Składa się ona z czterech części. Pierwsza próbuje odpowiedzieć na pytanie, czym właściwie jest tożsamość. Opisano w niej również cztery wzorce zachowań, które charakteryzują ludzi żyjących z podwójną tożsamością. Gdyż to oni są bohaterami tej książki. „Brückenmenschen”, czyli ludzie-pomosty, którzy poprzez swój styl życia wznoszą mosty ponad i pomiędzy różnymi światami. „Zamiarem tej książki jest pokazać, w jaki sposób ci ludzie zostali odłączeni, zepchnięci na »ziemię niczyją«, nie należącą do nikogo pod względem prawnym, religijnym i językowym” – wyjaśnia autor.

Refleksję nad typami zachowań owych „Brückenmenschen” rozpoczyna wiersz poety tureckiego Orala Yilmaza, będący rozmową Turków żyjących w Niemczech, którzy opowiadają o swoich synach. Syn pierwszego opuścił ojczyznę zaledwie rok temu. Mówi bardzo dobrze po turecku, lecz po niemiecku prawie wcale. Drugi, 15-letni Turek, urodził się już w Niemczech, „nad rzeką Saarą”, po niemiecku mówi świetnie, po turecku za to słabo. Trzeci chłopak urodził się w Turcji, zawsze był dość zamknięty w sobie i często zmieniał szkoły. Nie zna dobrze żadnego z języków. Każda strofa wiersza kończy się następującym zdaniem: „[On] nie może się porozumieć w tym dwujęzycznym świecie”. Prof. Schoen niejako dopisuje dalszy ciąg utworu i tworzy jeszcze inne modele zachowań, każdy z nich opatrując charakterystycznym hasłem.

„Dom w wąwozie” to obraz człowieka, który z faktu przynależności do dwóch światów nie potrafi wydobyć niczego dobrego dla siebie. To człowiek, który czuje się bardzo niepewnie. Nie wierzy w swoją wartość i nie dostrzega bogactwa, które posiada.

Mianem „sokołów wędrownych” określa Ulrich Schoen tych, którzy z dystansu, z lotu ptaka spoglądają na granice i na różne normy obowiązujące po każdej ze stron. „Sokoły wędrowne” czują się wszędzie obco. Z podniebnej sfery próbują przenieść na ziemię własne wizje i swoje rozumienie świata. „Sokół wędrowny” poszukuje takich wartości, które będą obowiązywać po „obu stronach Pirenejów”, pisze Schoen.

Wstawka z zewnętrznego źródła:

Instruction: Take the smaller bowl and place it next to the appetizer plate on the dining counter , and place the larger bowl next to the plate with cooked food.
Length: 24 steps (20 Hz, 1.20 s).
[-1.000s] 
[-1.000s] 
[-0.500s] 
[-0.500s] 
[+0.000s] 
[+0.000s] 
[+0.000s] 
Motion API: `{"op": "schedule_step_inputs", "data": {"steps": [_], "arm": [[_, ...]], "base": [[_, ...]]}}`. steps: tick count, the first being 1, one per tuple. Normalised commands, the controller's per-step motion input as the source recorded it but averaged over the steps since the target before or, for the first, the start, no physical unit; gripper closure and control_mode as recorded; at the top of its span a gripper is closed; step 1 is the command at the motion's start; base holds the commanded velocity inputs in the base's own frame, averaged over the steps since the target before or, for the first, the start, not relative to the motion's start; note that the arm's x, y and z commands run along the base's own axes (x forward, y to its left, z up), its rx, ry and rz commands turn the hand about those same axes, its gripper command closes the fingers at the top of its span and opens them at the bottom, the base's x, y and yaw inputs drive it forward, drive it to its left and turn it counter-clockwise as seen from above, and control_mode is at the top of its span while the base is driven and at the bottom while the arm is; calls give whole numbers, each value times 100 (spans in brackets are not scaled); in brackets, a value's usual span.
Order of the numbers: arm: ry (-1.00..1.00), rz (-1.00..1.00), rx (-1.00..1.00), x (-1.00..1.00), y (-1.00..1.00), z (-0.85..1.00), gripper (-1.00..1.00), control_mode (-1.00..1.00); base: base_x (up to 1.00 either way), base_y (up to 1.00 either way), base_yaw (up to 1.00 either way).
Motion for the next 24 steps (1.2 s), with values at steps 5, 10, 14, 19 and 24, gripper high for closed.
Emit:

Model „myszołowa” jest często praktykowany w życiu i myśleniu różnych narodów i religii, zwłaszcza w ich podejściu do zagadnienia integracji. Schoen wskazuje przykład Kościoła rzymskokatolickiego, który, choć akceptuje niekatolika jako partnera dla katoliczki (lub odwrotnie), czyni to jednak pod warunkiem, że dzieci będą wychowywane w wierze katolickiej. Wiara katolicka jest tu widziana jako ta lepsza i wyżej stojąca w hierarchii wartości. Podobnie jest w islamie. Dzieci z małżeństwa muzułmanina i chrześcijanki lub żydówki mają być wychowywane w religii ojca. „Każda istota żyjąca ma uzasadnienie dla swej egzystencji, szczególnie istota wyższa” – rzekł myszołów, zjadając mysz.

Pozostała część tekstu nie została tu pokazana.